O'Reilly chose not to respond directly, instead emphasizing energy security and the fact that like the Sierra Club, Chevron cares deeply about the environment and energy efficiency. "What we disagree on is the extent to which renewable energy sources can replace fossil fuels, and how quickly that can happen. We must be realistic."
Asked how much he thought America's carbon emissions could be reduced by 2050, O'Reilly said 20 to 25 percent—although later in the debate he lowered that figure to 10 to 15 percent.
"I think the American spirit is to do this much faster," countered Pope.
One of the evenings sharpest exchanges occurred after Pope said that the public and state governments were out ahead of the U.S. Congress in addressing climate change. "We need to acknowledge the warning we're getting from scientists, and the government has to enable energy companies to make this change," he asserted.
"Good luck getting government to move faster," O'Reilly said.
"It would help if you'd get out of the way," Pope replied.
As the evening progressed, both men emphasized and re-emphasized their main points, Pope stressing that energy efficiency can and must be brought about quickly, and O'Reilly countering that replacing conventional energy sources in a short period of time is unachievable. "We must be realistic in how quickly technology and economics will permit a transition away from fossil fuels," O'Reilly said.
Asked why Chevron invests relatively little in renewable energy sources, O'Reilly pointed out that 2 percent of the company's budget goes to renewables, mostly geothermal, making it the biggest geothermal producer in the world.
"Why not wind energy?' asked Murray.
"We don't need to invest in wind energy," O'Reilly replied. "We're in the fuels business, not the electricity business."
Asked what goals he had for Chevron by 2050, O'Reilly said, "We don't have a goal for anything by 2050 except to be a successful energy company. But we might be able to achieve a 10 to 15 percent CO2 reduction by 2050."

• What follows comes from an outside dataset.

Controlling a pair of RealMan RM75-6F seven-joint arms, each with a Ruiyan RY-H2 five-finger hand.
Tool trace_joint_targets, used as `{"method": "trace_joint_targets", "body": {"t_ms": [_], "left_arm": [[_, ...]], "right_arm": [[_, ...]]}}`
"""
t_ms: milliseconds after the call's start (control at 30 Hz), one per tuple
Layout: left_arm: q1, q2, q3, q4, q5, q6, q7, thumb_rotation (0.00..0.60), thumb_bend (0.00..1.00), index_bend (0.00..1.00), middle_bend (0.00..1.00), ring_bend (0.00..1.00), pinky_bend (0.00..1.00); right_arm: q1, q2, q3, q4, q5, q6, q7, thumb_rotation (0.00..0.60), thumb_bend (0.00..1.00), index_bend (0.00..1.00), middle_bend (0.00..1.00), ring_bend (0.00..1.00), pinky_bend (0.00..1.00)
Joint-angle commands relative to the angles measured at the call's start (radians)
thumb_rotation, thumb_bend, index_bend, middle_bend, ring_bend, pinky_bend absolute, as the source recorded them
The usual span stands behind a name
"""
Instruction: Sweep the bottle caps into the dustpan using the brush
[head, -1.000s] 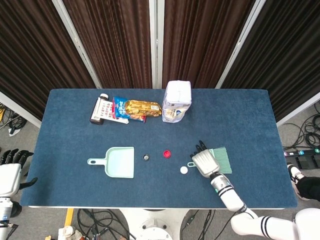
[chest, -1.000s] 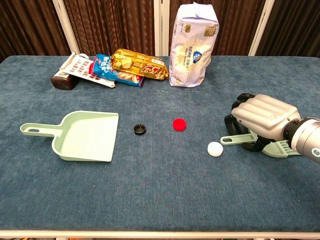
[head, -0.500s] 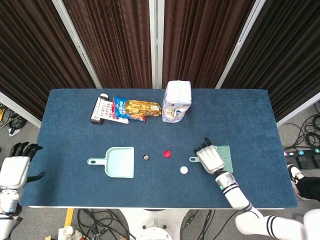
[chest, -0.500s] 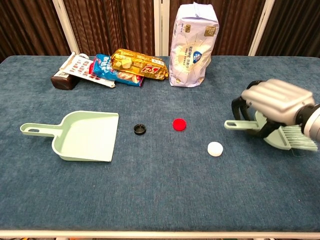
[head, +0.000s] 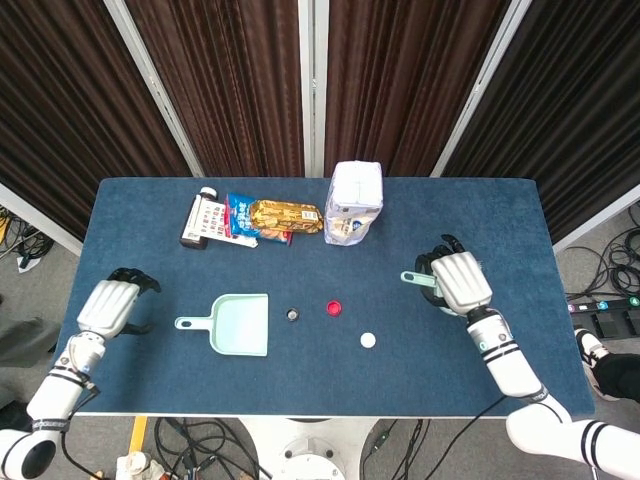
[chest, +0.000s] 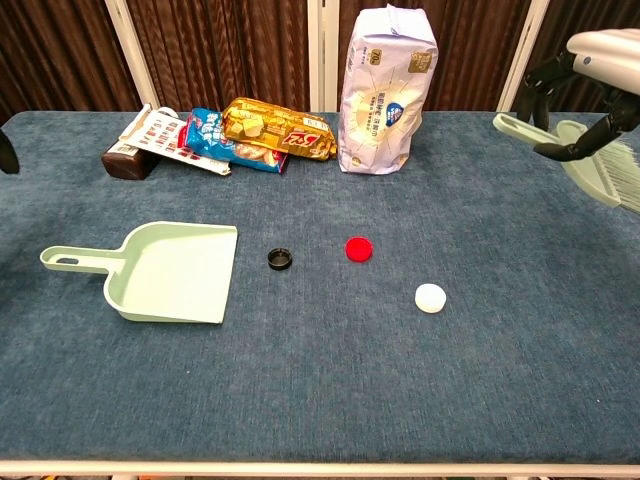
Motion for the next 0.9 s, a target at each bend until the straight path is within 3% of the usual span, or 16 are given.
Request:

"For Chevron to be successful, it needs to change those numbers," Pope charged.
One of the evening's more amusing moments came when Murray read a question from the audience asking the two men's salaries.
"Around $200,000," Pope said.
"$14 million including bonuses," O'Reilly offered.
In response to a subsequent audience question about how many lobbyists the two organizations deploy in Washington, Pope said the Sierra Club has 40 people in its D.C. office, "not all of whom are lobbyists." Chevron has about 20 lobbyists in the nation's capital.
As the debate drew to a close, one audience member shouted, "What about war? What about war for oil?" But Murray said that was a question for another time and place, and Pope and O'Reilly shook hands once again to sustained applause.